Instructions to follow — All of the data below should be printed again exactly, pictures excluded.

==================================================

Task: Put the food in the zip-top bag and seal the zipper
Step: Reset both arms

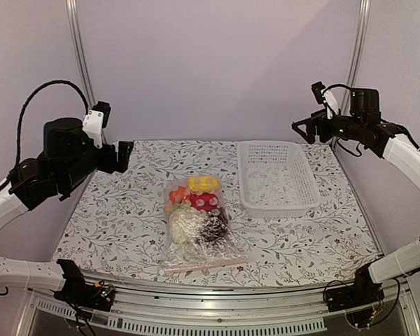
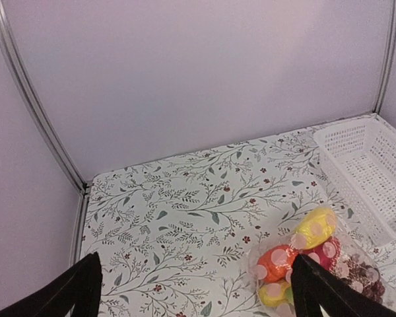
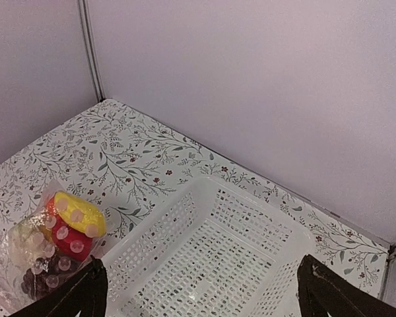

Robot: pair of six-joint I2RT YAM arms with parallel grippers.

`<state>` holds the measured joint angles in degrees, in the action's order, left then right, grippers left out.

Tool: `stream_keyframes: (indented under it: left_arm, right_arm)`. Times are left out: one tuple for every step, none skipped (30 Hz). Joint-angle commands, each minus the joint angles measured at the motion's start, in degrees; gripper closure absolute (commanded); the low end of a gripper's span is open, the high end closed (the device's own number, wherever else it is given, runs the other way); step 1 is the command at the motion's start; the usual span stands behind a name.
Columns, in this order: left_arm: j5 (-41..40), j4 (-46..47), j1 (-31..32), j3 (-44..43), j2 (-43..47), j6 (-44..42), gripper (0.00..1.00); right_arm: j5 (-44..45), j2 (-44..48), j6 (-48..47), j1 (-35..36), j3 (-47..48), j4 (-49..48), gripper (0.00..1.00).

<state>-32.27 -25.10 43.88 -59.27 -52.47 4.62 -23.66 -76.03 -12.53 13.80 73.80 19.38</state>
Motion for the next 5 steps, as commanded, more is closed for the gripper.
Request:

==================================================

Reply to the exercise —
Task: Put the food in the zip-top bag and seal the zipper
Step: Reset both arms


Robot: pair of six-joint I2RT YAM arms with parallel grippers.

`<state>` holds the measured joint angles in degrees, in the action's order, left then right, grippers left out.

Tool: `stream_keyframes: (indented under it: left_arm, right_arm)`. Times are left out: one tuple for every step, none skipped (30 Hz). Joint-angle commands, each minus the joint angles measured at the motion's start, in degrees; gripper closure absolute (commanded); the low end of a gripper's span is open, the high end closed (the device's own number, wherever else it is given, runs the other way); step 1 is the command at the motion's start; the usual span stands behind a name.
Columns, in this order: left_arm: j5 (-41..40), j4 (-46..47), j1 (-31..32), j3 (-44..43), j2 (-43..47), j6 (-44..42), gripper (0.00..1.00); right_arm: j5 (-44..45), j2 (-44..48), j6 (-48..47), j1 (-35..36), j3 (-47..48), j4 (-49..48), gripper (0.00..1.00).

<state>-32.27 -25.10 43.88 -59.27 -52.47 4.62 -23.66 -76.03 -12.53 13.80 73.80 19.38</state>
Motion for the next 5 steps, as commanded, more is closed for the gripper.
Request:

This answer requires no additional content.